By Jason Hopkins
The chief of Immigration and Customs Enforcement (ICE) announced his agency expects to arrest more than 2,000 illegal aliens on Sunday, the first day of a massive operation by the Trump administration.
ICE Acting Director Mark Morgan told ABC Friday that his agency is preparing to arrest over 2,040 undocumented family members who have ignored deportation orders. While he said the deportation raids will not reach in the “millions” as President Donald Trump had first suggested, Morgan said the raids will serve to protect the “integrity” of the U.S. immigration system and enforcing the rule of law.
“This is not about fear,” Morgan told ABC. “No one is instilling fear in anyone. This is about the rule of law and maintaining the integrity of the system.”
“Right now, the greatest pull factors for families to come here is they know that once they arrive in the U.S., they remain here untouched. We have to change that,” he continued.
A senior immigration official told CNN that the Sunday raid will target 10 cities across the U.S. While it’s not entirely clear which cities ICE will target, the Executive Office for Immigration Review announced in 2018 that it began tracking family cases filed by the Department of Homeland Security in Baltimore, Atlanta, Denver, Chicago, Houston, Miami, Los Angeles, Miami, New Orleans, and San Francisco.
Details of the Sunday raid follow Trump’s announcement on Monday that his administration would soon begin deporting “millions” of individuals who entered the country illegally.
In a call with reporters a day after the president’s announcement, Morgan said his agency had “no other choice,” because a massive number of foreign nationals are simply ignoring court orders to leave the country.
“At this point right now … we have really no other choice but to use our enforcement statutory authority to identify where these individuals are and remove them. President Trump’s executive order has made it clear: No class of individual is exempt from our federal immigration statutes,” the ICE chief said Tuesday.
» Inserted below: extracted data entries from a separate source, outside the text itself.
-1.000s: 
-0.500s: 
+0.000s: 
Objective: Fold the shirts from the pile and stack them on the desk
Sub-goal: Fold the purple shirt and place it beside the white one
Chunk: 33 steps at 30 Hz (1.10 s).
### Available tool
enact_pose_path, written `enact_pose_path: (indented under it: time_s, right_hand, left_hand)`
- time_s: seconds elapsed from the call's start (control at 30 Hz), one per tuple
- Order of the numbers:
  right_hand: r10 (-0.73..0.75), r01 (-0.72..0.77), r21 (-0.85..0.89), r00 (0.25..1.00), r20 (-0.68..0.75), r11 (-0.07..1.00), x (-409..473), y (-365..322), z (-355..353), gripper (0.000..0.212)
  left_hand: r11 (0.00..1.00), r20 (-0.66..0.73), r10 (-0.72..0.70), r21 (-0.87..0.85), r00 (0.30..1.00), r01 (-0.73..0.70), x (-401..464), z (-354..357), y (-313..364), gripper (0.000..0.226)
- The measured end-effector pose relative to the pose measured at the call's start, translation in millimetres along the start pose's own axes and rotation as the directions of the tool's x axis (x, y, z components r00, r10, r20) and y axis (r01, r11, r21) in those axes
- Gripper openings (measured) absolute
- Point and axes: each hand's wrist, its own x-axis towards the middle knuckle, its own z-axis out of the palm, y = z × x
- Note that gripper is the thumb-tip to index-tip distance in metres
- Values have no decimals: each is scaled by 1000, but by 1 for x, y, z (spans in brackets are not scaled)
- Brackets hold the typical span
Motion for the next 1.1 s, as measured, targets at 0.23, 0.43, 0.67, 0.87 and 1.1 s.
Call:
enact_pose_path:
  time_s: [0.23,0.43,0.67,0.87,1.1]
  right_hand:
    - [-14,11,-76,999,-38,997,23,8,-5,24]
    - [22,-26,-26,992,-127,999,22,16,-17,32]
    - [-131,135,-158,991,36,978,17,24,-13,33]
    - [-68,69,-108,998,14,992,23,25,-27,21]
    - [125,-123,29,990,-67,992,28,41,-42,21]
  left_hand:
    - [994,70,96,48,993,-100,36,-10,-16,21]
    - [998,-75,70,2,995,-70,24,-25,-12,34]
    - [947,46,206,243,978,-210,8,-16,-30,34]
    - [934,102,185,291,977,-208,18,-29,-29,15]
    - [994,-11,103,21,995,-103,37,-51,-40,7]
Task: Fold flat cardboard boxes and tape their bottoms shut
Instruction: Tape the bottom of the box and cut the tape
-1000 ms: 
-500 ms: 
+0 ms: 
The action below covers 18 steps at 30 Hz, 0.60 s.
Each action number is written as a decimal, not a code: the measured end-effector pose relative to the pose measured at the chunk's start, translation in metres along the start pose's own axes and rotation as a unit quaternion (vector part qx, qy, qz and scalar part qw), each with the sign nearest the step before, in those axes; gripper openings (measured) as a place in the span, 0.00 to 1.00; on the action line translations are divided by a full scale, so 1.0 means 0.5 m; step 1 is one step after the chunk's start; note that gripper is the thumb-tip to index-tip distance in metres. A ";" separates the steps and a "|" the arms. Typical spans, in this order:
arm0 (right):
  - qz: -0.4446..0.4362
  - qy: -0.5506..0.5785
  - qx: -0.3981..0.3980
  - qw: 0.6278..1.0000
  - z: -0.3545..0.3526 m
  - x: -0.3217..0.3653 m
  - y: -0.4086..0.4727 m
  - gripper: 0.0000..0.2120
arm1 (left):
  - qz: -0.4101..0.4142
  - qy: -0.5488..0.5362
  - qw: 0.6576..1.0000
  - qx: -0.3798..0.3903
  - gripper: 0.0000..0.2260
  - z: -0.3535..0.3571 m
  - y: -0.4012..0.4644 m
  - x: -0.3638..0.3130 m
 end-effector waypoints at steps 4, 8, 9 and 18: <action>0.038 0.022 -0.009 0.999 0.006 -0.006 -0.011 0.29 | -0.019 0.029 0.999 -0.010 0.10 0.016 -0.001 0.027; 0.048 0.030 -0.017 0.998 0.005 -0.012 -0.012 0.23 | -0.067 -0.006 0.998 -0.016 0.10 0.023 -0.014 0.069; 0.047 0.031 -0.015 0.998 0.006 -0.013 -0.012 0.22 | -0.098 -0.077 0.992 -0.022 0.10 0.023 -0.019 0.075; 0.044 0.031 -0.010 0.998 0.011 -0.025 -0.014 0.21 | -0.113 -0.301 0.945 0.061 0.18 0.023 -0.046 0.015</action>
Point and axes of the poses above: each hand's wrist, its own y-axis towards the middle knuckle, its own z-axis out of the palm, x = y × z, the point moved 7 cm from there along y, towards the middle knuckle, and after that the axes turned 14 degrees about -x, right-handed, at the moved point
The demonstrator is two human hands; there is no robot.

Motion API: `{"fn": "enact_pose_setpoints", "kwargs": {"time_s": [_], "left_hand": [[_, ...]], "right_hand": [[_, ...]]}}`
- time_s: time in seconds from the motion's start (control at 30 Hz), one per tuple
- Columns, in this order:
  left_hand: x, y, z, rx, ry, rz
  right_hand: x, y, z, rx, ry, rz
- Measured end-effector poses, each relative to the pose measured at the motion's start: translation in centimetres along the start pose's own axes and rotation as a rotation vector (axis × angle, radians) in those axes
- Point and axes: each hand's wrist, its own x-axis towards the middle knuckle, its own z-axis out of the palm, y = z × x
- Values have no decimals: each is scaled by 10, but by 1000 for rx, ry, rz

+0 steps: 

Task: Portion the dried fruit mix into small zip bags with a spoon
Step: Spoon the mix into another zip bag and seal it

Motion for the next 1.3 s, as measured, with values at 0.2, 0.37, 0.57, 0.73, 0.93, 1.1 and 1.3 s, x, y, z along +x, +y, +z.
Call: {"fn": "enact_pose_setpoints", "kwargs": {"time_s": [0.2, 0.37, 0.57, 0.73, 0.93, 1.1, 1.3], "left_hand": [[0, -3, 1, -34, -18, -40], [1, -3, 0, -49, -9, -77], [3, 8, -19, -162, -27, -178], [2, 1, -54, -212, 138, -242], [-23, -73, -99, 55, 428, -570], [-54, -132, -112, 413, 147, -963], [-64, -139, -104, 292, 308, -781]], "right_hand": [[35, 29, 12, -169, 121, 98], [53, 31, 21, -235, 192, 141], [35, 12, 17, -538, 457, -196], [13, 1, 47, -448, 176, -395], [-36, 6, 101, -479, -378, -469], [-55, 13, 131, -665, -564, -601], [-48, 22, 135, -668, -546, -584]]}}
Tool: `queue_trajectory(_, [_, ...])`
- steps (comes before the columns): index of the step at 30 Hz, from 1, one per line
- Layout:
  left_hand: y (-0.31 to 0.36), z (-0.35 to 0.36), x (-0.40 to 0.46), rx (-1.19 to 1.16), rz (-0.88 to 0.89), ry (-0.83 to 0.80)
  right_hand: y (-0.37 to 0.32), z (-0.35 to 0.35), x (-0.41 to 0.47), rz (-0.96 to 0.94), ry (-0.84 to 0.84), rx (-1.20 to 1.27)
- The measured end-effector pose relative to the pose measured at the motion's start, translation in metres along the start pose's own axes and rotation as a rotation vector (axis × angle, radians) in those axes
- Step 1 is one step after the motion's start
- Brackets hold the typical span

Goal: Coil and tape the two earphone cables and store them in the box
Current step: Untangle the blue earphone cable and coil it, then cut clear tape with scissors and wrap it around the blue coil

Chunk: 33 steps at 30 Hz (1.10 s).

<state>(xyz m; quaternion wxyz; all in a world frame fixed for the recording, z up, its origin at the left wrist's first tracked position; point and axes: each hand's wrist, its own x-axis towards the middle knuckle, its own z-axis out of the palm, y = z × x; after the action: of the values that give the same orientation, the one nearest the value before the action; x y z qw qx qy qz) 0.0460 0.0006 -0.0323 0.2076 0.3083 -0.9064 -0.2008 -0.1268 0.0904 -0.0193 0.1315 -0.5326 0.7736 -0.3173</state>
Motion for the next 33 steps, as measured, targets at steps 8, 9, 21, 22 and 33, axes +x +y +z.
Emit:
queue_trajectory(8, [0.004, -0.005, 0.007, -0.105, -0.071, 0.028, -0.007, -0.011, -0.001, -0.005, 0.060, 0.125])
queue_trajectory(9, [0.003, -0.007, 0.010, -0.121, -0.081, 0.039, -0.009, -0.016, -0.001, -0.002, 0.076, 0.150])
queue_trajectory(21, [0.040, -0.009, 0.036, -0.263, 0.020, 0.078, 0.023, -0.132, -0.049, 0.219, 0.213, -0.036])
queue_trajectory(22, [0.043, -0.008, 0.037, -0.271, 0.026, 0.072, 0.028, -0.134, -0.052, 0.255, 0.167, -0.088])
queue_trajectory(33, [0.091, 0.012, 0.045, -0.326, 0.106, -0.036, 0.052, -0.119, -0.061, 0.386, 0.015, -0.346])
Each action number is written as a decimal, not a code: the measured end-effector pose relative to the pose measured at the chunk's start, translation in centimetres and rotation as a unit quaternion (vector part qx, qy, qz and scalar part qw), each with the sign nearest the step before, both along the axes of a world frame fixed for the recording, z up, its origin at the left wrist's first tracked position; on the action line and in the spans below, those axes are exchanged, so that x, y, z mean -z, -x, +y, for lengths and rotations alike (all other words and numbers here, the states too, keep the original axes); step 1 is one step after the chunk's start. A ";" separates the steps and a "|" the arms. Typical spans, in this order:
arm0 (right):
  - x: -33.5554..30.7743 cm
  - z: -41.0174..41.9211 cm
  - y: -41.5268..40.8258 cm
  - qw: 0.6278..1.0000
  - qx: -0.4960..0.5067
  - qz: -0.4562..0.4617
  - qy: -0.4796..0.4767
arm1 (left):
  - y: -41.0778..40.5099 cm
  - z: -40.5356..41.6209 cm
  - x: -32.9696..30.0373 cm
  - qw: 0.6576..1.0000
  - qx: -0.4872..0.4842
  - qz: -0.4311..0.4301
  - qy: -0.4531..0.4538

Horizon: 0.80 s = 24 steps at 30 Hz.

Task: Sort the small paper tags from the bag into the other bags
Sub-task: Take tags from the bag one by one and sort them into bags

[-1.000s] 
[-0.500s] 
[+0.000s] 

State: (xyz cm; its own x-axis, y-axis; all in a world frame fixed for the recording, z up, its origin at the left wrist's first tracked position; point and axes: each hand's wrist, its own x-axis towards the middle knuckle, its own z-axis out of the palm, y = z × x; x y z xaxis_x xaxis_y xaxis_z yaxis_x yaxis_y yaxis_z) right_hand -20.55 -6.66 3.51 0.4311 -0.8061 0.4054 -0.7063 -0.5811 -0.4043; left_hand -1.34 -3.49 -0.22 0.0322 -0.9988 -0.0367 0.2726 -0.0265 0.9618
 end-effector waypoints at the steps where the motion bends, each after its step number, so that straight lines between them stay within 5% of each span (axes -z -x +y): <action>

“These individuals that are here, and they’ve received a final order of removal, I hope they’ll do what we tried to get them to do previously: Contact their local ICE office — bring their family together, contact their local ICE office and work with us to send them back to their home country,” Morgan continued on Tuesday. “I don’t want to send ICE agents to their work place. I don’t want to send ICE agents to their home.”